[Task to complete] When the line containing "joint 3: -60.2" appears in the data below, begin copying there and stop only after the line containing "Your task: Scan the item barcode".

[Data for this exercise]
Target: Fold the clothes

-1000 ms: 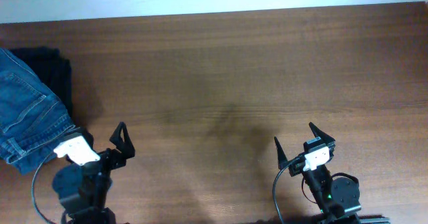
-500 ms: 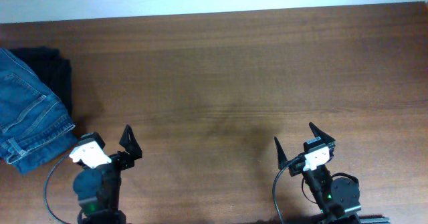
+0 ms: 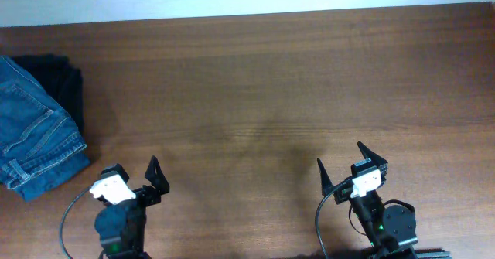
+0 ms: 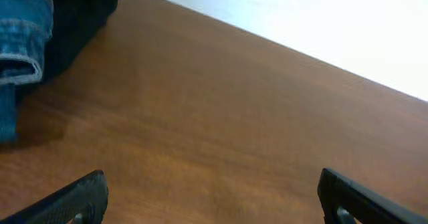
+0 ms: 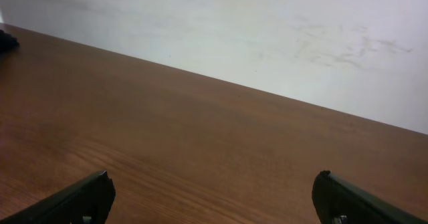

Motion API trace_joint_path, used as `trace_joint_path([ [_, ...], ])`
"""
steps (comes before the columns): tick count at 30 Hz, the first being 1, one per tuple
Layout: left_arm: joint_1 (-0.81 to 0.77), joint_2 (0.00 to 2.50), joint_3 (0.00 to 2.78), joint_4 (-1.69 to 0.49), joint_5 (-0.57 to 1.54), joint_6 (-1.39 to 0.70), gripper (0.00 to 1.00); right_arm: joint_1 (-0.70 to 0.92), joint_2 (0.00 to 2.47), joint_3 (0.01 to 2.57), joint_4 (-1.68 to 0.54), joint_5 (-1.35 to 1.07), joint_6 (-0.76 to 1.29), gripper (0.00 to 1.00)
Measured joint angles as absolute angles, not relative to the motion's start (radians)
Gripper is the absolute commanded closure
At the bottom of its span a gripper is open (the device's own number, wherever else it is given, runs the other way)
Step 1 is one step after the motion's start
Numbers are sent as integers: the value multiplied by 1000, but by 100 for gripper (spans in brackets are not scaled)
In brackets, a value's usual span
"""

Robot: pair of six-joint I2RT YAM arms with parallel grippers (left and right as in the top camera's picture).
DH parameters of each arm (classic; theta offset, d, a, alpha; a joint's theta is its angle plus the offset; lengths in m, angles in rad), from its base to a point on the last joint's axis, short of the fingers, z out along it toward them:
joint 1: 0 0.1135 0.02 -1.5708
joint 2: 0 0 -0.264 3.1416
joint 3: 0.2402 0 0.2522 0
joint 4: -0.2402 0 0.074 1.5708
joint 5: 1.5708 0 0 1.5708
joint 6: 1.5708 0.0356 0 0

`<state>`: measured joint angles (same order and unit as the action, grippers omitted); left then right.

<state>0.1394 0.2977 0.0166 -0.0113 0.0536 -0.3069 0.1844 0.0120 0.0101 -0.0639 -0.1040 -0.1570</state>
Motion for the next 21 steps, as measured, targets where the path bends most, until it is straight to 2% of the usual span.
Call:
trace_joint_path([
  [6, 55, 250, 15, -79, -22, -273, 0, 184, 12, 10, -64, -104, -157, 1],
  [21, -84, 16, 15, -79, -64, 94, 0, 184, 12, 10, -64, -104, -157, 1],
])
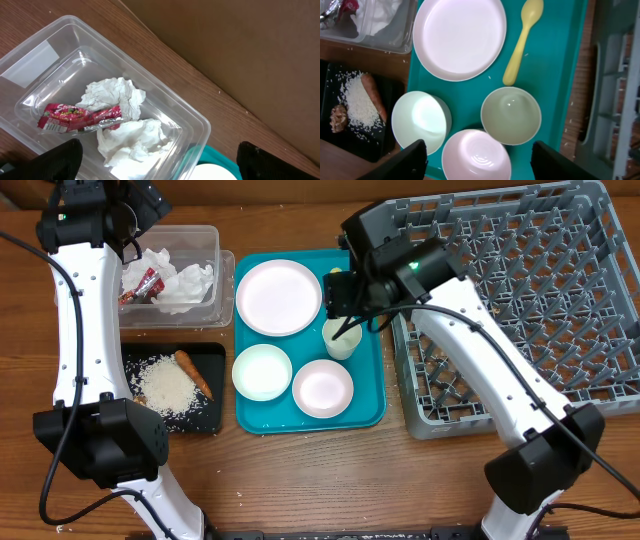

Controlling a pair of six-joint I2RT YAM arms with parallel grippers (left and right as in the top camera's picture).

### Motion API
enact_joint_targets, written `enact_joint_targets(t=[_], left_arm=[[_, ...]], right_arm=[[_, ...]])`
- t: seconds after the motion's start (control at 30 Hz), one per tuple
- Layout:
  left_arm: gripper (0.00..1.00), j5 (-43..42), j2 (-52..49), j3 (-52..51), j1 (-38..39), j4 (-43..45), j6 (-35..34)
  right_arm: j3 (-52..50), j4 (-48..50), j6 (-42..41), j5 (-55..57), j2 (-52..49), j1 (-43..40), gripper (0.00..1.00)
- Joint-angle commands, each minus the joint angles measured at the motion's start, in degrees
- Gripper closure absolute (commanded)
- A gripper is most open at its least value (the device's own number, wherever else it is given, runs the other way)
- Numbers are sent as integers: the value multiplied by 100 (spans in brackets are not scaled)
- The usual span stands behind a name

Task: Sort waste into correct bins and load items into the dishwasher
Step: 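Lower the right gripper onto the white cup and grasp it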

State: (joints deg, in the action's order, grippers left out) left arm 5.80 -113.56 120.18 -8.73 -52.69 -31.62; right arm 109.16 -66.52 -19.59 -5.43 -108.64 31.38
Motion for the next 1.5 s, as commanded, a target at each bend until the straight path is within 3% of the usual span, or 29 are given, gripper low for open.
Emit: enact_joint_targets(t=[0.0, 0.2, 0.8, 1.47], left_arm=[[0, -9, 105, 68, 13, 7, -76], [0, -9, 105, 68, 13, 7, -76], [0, -7, 105, 68, 13, 7, -76], [0, -9, 105, 68, 13, 7, -76]], right_arm=[[-186, 149, -173, -22, -275, 249, 31], [-236, 234, -758, 743, -590, 442, 36], [-238, 564, -898, 562, -1217, 461, 41], [-240, 645, -922, 684, -1657, 533, 61]])
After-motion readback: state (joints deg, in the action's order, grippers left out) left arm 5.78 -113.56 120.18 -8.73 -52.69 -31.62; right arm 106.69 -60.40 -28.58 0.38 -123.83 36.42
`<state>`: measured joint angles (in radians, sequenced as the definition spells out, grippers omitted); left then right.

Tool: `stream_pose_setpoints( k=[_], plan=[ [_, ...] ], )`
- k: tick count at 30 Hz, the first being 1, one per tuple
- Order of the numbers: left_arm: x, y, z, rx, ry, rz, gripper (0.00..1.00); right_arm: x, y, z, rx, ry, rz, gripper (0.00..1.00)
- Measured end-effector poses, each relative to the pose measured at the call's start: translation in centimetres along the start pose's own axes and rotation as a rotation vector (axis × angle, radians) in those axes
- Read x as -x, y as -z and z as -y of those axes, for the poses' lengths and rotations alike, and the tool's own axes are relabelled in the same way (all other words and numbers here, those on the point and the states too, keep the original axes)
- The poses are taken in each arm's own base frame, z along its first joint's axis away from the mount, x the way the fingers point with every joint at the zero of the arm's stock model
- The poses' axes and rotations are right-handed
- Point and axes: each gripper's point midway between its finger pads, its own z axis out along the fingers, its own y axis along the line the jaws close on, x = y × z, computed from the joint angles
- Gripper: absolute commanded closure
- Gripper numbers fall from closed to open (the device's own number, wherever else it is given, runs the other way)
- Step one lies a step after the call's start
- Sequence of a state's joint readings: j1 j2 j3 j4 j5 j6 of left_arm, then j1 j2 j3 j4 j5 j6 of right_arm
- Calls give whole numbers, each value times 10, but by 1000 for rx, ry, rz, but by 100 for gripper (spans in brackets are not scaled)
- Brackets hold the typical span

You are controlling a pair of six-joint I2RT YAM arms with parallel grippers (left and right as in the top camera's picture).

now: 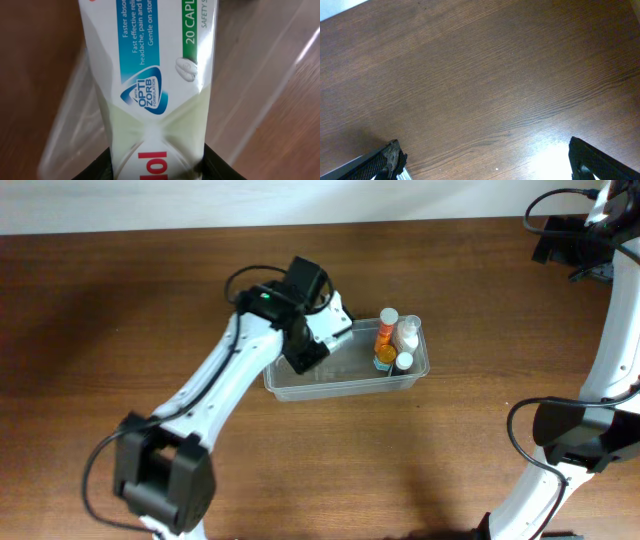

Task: Pack container
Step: 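Lift the Panadol box and carry it over the container, then lower the Panadol box into the container and open the left gripper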

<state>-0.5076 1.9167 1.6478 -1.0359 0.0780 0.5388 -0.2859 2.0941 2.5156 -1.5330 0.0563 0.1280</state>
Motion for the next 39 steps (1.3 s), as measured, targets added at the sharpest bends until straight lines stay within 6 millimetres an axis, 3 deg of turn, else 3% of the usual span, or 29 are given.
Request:
stream_pose_setpoints(
  k=[4,12,14,16,19,24,34,37,39],
  plan=[
    [-2,-28,9,-39,-146,-49,58,0,0,0,0,0,0,2],
    [9,-56,15,-46,-323,-44,58,0,0,0,0,0,0,2],
    [10,-58,13,-38,-336,-42,55,0,0,0,0,0,0,2],
    [11,-58,10,-21,-346,-43,45,0,0,0,0,0,0,2],
    [10,-58,5,5,-358,-59,40,0,0,0,0,0,0,2],
    [7,-57,0,31,-364,-79,23,0,0,0,0,0,0,2],
    [4,-57,-6,64,-357,-105,19,0,0,0,0,0,0,2],
    [3,-56,-8,77,-339,-111,13,0,0,0,0,0,0,2],
    [5,-51,-10,89,-321,-104,4,0,0,0,0,0,0,2]
  ],
)
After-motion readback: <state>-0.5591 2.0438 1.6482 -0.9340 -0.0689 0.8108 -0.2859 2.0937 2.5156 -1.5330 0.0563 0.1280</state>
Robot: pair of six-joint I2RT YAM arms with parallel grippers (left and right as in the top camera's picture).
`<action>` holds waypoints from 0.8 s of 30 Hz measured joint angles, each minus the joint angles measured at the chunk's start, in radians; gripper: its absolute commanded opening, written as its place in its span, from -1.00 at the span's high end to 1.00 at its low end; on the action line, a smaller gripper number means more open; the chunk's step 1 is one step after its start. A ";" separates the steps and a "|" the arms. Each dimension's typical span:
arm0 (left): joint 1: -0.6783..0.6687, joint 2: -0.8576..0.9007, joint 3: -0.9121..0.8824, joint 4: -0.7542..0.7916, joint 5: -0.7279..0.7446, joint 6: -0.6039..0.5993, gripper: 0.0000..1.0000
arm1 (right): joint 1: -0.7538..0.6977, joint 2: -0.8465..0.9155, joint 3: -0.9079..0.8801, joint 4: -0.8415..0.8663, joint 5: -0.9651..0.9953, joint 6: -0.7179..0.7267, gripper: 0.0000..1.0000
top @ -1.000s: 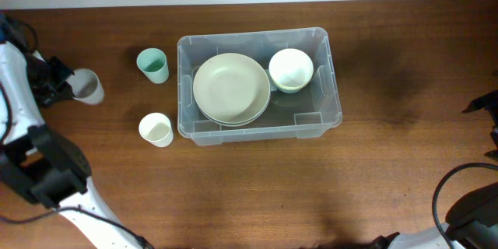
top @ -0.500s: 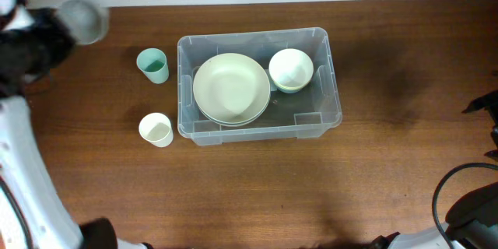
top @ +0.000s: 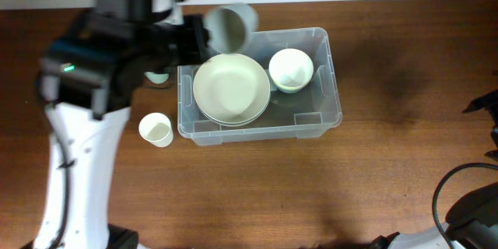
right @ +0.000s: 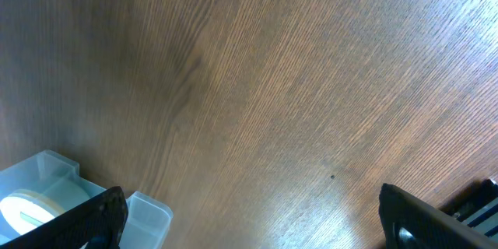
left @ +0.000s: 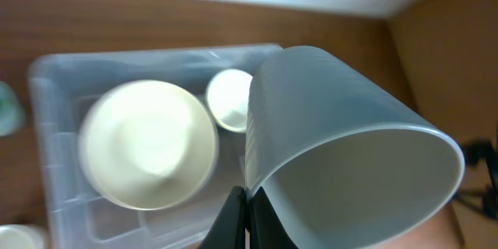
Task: Pack container
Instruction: 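Carry the grey cup into the container's front right corner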
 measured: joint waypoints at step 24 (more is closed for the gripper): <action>-0.298 0.433 0.000 0.007 -0.026 0.000 0.99 | 0.000 0.000 0.000 0.000 0.000 0.001 -0.98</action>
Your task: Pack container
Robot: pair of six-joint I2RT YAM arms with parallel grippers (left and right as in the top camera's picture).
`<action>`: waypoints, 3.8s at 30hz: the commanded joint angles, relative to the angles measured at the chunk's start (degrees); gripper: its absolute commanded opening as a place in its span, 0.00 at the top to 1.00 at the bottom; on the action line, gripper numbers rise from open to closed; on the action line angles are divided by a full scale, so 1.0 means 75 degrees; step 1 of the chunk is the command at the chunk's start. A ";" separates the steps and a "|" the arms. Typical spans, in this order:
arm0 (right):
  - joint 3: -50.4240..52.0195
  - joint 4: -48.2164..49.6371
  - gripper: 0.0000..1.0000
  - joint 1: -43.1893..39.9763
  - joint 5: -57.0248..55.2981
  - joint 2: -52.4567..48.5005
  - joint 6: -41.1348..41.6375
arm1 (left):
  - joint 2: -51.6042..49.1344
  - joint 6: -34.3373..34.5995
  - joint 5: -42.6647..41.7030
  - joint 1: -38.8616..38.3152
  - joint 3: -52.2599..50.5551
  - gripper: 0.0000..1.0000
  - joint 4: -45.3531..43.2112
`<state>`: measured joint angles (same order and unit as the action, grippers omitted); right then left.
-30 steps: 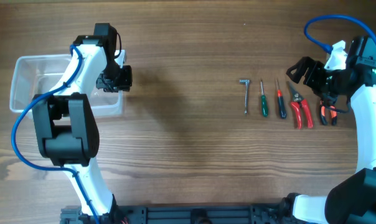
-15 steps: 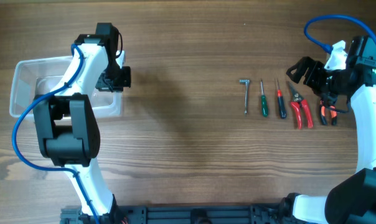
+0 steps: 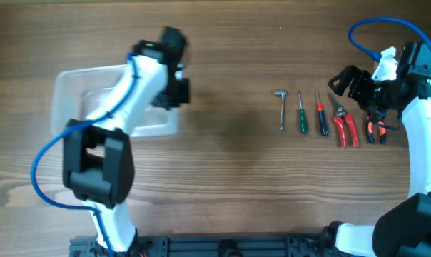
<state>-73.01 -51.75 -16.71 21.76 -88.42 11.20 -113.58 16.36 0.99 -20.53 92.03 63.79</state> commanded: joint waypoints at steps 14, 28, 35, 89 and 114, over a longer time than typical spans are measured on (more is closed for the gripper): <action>-0.0163 -0.0472 0.00 -0.0003 0.0015 -0.0070 -0.0073 | -0.0032 0.2783 0.1110 -0.3687 0.0274 0.96 -0.2661; -0.0163 -0.0825 0.00 -0.0003 0.0020 -0.0070 -0.0070 | -0.0973 0.3716 0.0321 -0.3424 0.0274 0.96 -0.3369; -0.0163 -0.0933 0.00 -0.0003 0.0017 -0.0070 -0.0070 | -0.1014 0.3716 0.0122 -0.3445 0.0277 0.74 -0.3284; 0.0122 -0.0300 0.16 0.0935 0.0997 -0.0079 -0.0073 | 0.1638 -0.0901 0.2349 -0.0291 0.0289 0.21 -0.1545; 0.0146 0.1288 0.36 0.3791 0.0487 -0.2212 0.0548 | 0.0050 -0.3418 -0.1786 0.3089 0.0245 0.35 -0.1378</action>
<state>-72.36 -42.33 11.64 24.34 -102.39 14.46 -110.69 -4.14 -8.95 2.85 93.82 53.08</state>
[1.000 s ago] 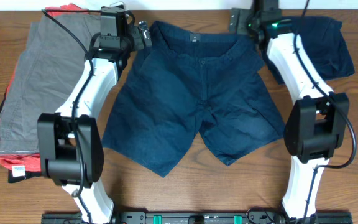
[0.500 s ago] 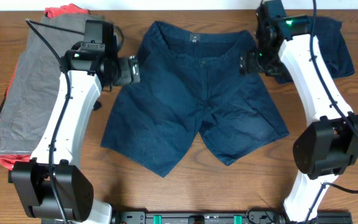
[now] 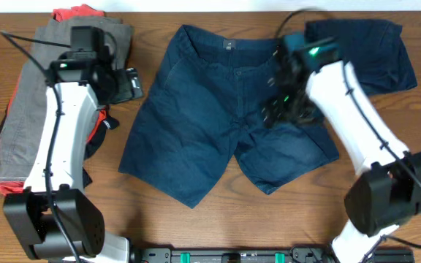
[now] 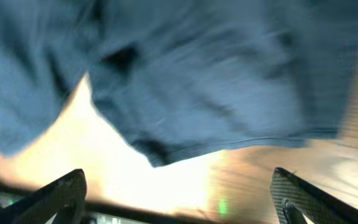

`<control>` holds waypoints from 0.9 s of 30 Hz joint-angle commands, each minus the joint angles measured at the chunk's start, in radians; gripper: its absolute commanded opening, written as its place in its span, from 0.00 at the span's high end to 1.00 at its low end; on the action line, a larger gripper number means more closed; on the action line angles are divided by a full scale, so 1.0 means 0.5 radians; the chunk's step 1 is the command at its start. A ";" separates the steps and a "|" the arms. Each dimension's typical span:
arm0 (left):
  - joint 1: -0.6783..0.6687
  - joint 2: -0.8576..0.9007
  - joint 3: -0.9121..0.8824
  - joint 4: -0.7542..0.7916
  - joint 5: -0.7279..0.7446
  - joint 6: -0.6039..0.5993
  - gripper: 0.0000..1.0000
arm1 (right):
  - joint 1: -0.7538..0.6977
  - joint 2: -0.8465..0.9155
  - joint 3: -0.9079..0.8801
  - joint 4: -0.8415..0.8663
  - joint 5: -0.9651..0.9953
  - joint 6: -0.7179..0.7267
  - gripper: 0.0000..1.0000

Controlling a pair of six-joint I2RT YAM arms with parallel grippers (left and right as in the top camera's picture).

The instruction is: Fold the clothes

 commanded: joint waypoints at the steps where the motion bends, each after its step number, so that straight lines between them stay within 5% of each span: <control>1: 0.078 0.000 0.015 0.002 -0.015 0.011 0.02 | 0.092 -0.068 -0.296 0.087 -0.147 -0.098 0.12; 8: 0.118 0.000 0.015 0.009 -0.015 0.011 0.02 | 0.300 -0.115 -0.778 0.391 -0.263 -0.150 0.33; 27: 0.117 0.001 0.015 0.008 -0.007 0.011 0.02 | 0.617 -0.115 -1.180 0.803 0.195 0.236 0.54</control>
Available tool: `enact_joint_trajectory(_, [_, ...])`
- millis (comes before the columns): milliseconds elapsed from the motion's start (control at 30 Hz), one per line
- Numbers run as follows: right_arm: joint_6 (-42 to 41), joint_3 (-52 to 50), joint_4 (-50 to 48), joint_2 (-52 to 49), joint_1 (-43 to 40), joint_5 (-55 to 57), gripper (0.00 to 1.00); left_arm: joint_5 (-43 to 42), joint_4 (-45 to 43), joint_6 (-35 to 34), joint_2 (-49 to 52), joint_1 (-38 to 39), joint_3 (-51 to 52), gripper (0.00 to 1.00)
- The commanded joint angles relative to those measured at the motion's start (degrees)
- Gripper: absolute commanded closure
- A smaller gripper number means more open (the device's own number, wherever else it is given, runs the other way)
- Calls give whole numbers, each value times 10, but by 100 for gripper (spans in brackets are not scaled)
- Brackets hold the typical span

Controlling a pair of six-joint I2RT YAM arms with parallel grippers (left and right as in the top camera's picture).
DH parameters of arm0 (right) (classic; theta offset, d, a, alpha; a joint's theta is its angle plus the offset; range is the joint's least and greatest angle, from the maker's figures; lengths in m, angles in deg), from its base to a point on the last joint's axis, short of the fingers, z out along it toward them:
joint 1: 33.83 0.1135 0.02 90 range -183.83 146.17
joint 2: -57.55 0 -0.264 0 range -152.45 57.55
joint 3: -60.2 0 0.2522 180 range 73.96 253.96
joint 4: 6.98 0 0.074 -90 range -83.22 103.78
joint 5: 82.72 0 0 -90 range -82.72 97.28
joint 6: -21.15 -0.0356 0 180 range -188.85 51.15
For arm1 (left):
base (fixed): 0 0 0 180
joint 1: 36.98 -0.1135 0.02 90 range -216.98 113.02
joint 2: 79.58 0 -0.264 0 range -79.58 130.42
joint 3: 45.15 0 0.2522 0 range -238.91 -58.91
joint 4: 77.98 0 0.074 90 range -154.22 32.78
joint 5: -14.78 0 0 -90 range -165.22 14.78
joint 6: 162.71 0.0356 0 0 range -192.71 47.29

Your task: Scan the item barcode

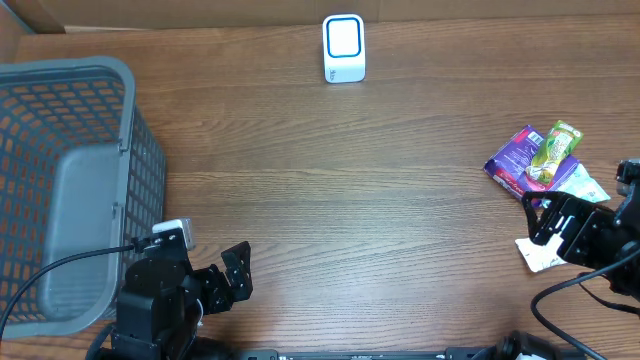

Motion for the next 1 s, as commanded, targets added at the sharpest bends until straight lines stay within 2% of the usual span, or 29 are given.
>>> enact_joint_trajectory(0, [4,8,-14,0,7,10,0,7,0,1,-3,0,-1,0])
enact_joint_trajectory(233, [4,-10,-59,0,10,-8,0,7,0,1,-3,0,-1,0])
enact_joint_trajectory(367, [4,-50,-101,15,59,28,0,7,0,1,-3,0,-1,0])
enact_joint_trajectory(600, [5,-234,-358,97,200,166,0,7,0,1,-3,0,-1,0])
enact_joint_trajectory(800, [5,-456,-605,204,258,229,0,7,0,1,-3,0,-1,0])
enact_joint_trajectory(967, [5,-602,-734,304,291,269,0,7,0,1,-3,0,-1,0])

[Result of this exercise]
joint 3: -60.2 0 0.2522 180 range 73.96 253.96
joint 4: 6.98 0 0.074 -90 range -83.22 103.78
joint 5: 82.72 0 0 -90 range -82.72 97.28
joint 6: -21.15 -0.0356 0 180 range -188.85 51.15
For arm1 (left):
base (fixed): 0 0 0 180
joint 1: 36.98 -0.1135 0.02 90 range -216.98 113.02
joint 2: 79.58 0 -0.264 0 range -79.58 130.42
joint 3: 45.15 0 0.2522 0 range -238.91 -58.91
joint 4: 77.98 0 0.074 90 range -154.22 32.78
joint 5: -14.78 0 0 -90 range -165.22 14.78
joint 6: 162.71 0.0356 0 0 range -192.71 47.29

Your task: Scan the item barcode

That wraps up the exercise.